(RECORDED DATA begins)

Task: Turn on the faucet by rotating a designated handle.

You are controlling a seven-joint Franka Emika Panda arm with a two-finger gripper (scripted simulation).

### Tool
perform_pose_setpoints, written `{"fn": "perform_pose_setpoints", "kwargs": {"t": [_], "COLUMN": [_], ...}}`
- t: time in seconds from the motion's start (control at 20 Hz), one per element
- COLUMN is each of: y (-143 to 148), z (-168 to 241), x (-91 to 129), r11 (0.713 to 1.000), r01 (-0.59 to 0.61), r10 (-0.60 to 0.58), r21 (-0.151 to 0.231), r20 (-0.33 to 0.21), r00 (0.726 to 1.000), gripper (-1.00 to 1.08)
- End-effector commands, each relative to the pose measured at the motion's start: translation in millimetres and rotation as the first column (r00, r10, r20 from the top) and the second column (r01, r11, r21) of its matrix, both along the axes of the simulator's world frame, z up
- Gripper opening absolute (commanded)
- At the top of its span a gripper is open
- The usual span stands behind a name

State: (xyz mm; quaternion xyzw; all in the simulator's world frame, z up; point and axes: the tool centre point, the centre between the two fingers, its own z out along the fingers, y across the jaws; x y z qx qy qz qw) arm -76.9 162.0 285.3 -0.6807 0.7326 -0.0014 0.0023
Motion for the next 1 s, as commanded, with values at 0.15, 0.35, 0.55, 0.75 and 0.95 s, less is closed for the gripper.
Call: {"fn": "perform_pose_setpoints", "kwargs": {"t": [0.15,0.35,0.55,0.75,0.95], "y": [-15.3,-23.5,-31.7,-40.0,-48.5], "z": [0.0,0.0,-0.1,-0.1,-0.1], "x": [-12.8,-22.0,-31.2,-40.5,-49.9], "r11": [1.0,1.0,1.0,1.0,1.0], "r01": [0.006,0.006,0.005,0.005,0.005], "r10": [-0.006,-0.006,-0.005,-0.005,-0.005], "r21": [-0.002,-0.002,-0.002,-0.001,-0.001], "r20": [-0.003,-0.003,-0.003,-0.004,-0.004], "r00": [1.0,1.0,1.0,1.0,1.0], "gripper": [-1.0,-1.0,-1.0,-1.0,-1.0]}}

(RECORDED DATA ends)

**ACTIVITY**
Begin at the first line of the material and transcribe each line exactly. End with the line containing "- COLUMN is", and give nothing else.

**EXERCISE SOLUTION**
Task: Turn on the faucet by rotating a designated handle.

You are controlling a seven-joint Franka Emika Panda arm with a two-finger gripper (scripted simulation).

### Tool
perform_pose_setpoints, written `{"fn": "perform_pose_setpoints", "kwargs": {"t": [_], "COLUMN": [_], ...}}`
- t: time in seconds from the motion's start (control at 20 Hz), one per element
- COLUMN is each of: y (-143 to 148), z (-168 to 241), x (-91 to 129), r11 (0.713 to 1.000), r01 (-0.59 to 0.61), r10 (-0.60 to 0.58), r21 (-0.151 to 0.231), r20 (-0.33 to 0.21), r00 (0.726 to 1.000), gripper (-1.00 to 1.08)

That completes the response to the exercise.